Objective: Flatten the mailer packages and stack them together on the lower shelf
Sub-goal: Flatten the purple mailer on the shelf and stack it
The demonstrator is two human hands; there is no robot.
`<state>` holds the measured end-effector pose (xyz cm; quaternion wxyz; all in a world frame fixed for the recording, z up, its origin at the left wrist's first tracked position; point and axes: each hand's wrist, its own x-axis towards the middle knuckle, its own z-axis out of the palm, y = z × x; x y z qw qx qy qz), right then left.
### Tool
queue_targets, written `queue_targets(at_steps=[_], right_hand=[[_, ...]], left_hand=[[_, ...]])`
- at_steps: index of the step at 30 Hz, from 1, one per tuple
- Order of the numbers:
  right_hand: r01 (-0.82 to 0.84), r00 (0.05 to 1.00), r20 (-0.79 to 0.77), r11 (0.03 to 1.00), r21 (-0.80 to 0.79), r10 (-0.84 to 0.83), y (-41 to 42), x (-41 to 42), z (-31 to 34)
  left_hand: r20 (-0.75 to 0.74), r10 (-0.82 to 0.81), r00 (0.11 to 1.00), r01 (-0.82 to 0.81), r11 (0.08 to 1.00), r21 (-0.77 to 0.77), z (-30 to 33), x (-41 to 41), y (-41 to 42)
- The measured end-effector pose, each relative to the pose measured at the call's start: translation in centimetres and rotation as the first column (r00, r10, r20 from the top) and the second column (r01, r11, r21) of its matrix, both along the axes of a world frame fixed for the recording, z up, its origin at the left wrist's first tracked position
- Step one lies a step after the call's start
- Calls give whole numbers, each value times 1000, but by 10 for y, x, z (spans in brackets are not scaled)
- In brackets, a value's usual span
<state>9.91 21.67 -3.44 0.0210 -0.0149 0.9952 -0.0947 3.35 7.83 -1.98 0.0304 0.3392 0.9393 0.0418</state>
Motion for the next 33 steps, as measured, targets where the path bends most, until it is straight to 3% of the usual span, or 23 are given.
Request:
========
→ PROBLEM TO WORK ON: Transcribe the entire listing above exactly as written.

→ ANSWER SPACE:
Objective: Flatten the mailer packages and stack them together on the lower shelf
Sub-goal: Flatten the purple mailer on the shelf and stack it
The demonstrator is two human hands; there is no robot.
`<state>` holds the measured end-effector pose (xyz cm; quaternion wxyz; all in a world frame fixed for the recording, z up, its origin at the left wrist's first tracked position; point and axes: each hand's wrist, its own x-axis towards the middle knuckle, its own z-axis out of the palm, y = z × x; x y z qw qx qy qz), right then left.
### Tool
queue_targets, written `queue_targets(at_steps=[_], right_hand=[[_, ...]], left_hand=[[_, ...]])`
- at_steps: index of the step at 30 Hz, from 1, one per tuple
- Order of the numbers:
  right_hand: r01 (-0.82 to 0.84), r00 (0.05 to 1.00), r20 (-0.79 to 0.77), r11 (0.03 to 1.00), r21 (-0.80 to 0.79), r10 (-0.84 to 0.83), y (-41 to 42), x (-41 to 42), z (-31 to 34)
  left_hand: r20 (-0.75 to 0.74), r10 (-0.82 to 0.81), r00 (0.11 to 1.00), r01 (-0.82 to 0.81), r11 (0.08 to 1.00), r21 (-0.77 to 0.77), z (-30 to 33), x (-41 to 41), y (-41 to 42)
- The measured end-effector pose, each relative to the pose measured at the call's start: translation in centimetres and rotation as the first column (r00, r10, r20 from the top) and the second column (r01, r11, r21) of its matrix, both along the axes of a world frame fixed for the recording, z up, its origin at the left wrist's first tracked position
- Step one lies a step after the call's start
- Calls give whole numbers, each value times 1000, but by 10 for y, x, z (spans in brackets are not scaled)
- In brackets, a value's usual span
<state>9.91 21.67 -3.44 0.0210 -0.0149 0.9952 -0.0947 3.35 7.83 -1.98 0.0304 0.3392 0.9393 0.0418</state>
Motion for the next 33 steps, as measured, targets where the path bends most, until it is straight to 3% of the usual span, or 23 are given.
Request:

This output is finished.